The decision to enable frame pointers by default is driven by two critical production requirements.

  • When applications crash or hang, tools like pystack need to analyze program state without the luxury of reproduction – you cannot simply "run it again with debug options enabled." You need to unwind the stack either remotely or from a core file.
  • Performance profiling in production requires safely inspecting program state from another process or the kernel. Tools like Austin, py-spy, and eBPF-based profilers need to periodically sample stack traces without interrupting the target process. Both scenarios require frame pointers to work reliably.

This must be enabled by default because most Python users don't compile Python themselves – they install it through package managers or tools like uv. Unless frame pointers are enabled by default, these critical debugging and profiling capabilities won't be available in most Python installations, severely impacting the quality of bug reports to both CPython and C extensions. Given the minimal performance impact of 2% frame pointers should be enabled by default, following the principle of being "safe by default." While we should provide the option to disable them, this should be a conscious decision made by end users who understand they're trading away the ability to properly profile and debug their applications in production – not a choice made by intermediate distributors or package managers.

Additional information

Using frame pointers aligns with a broader industry trend where major tech companies and Linux distributions are reverting previous optimization decisions and re-enabling frame pointers. Companies like Meta and Google now compile their entire software stack, including their Python installations, with frame pointers enabled. This shift is driven by the recognition that observability and debugging capabilities in production environments far outweigh the minor performance impact of frame pointers. Ubuntu has also adopted this approach, now compiling virtually all packages with frame pointers enabled (with Python being a notable exception we aim to address). This industry-wide move reflects a fundamental reality: in modern production environments, the ability to profile, monitor, and debug applications effectively is crucial, and frame pointers provide the most reliable and universal way to achieve this. The performance cost, typically around 1-5%, is normally considered to be a worthwhile trade-off for the improved observability they enable. This is particularly relevant for server workloads where understanding performance characteristics and debugging production issues is far more valuable than the small overhead frame pointers introduce. The fact that major tech companies maintain this policy even for performance-critical services demonstrates that the benefits of comprehensive profiling and debugging support outweigh the minimal performance impact. Some links:

https://ubuntu.com/blog/ubuntu-performance-engineering-with-frame-pointers-by-default
https://www.brendangregg.com/blog/2024-03-17/the-return-of-the-frame-pointers.html
https://www.polarsignals.com/blog/posts/2023/12/13/embracing-frame-pointers-in-ubuntu-24-04-lts


Background on Stack Unwinding Support Requirements

Adding JIT compilation to CPython requires careful consideration of stack unwinding support. Without proper unwinding capabilities, we risk breaking compatibility with essential development tools that Python developers rely on daily. To understand the scope of this requirement, we need to examine the landscape of tools that depend on stack unwinding.

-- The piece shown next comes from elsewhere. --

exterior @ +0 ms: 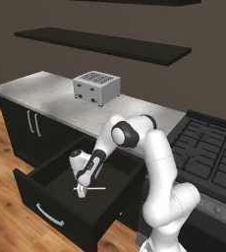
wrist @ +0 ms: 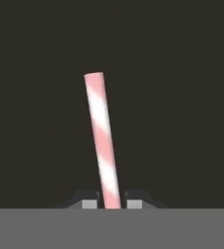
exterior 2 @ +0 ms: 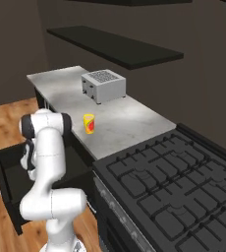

Tools Requiring Stack Unwinding

Stack unwinding is a critical capability used by three major categories of tools in the Python ecosystem:

  • Debuggers (GDB, LLDB, pystack) rely on unwinding to show developers where their program is currently executing. These tools deal with remote processes or core files.

  • Profilers use unwinding to understand program performance.

  • C++ Exception Handling depends on unwinding information to:

    • Propagate exceptions through the stack
    • Clean up resources during stack unwinding

Unwinding Mechanisms

Stack unwinding occurs in two fundamentally different contexts:

  • In-process unwinding:

    • Code examines its own stack
    • Used by tracing profilers and exception handlers
    • Has direct access to program memory and CPU registers
    • Primarily used for live analysis
  • Out-of-process unwinding:

    • External program examines another program's stack
    • Used by debuggers and statistical profilers
    • Includes core dump analysis

Types of Analysis Tools

The tools that perform unwinding can be categorized by their data collection method:

  • Tracing Profilers:

    • Run inside the target process
    • Instrument function entries and exits
    • Collect detailed execution information
    • Higher overhead but more precise
    • Rely on local unwinding capabilities
    • Examples: cProfile, memray
  • Statistical Profilers:

    • Run outside the target process
    • Sample program state periodically
    • Much lower overhead
    • Suitable for production use
    • Growing eBPF ecosystem:
      • Enables efficient system-wide analysis
      • Becoming standard for production monitoring
      • Requires reliable stack unwinding support
      • Examples: perf, py-spy, bcc tools

Unwinding Libraries and Their Capabilities

Several libraries provide stack unwinding capabilities, each with its own strengths and limitations. The strategies to support unwinding for JIT compiled code are:

  • Allow frame pointers: makes libdw, gdb, lldb and lubinwind work. libunwind and libdw work in remote mode, including core files.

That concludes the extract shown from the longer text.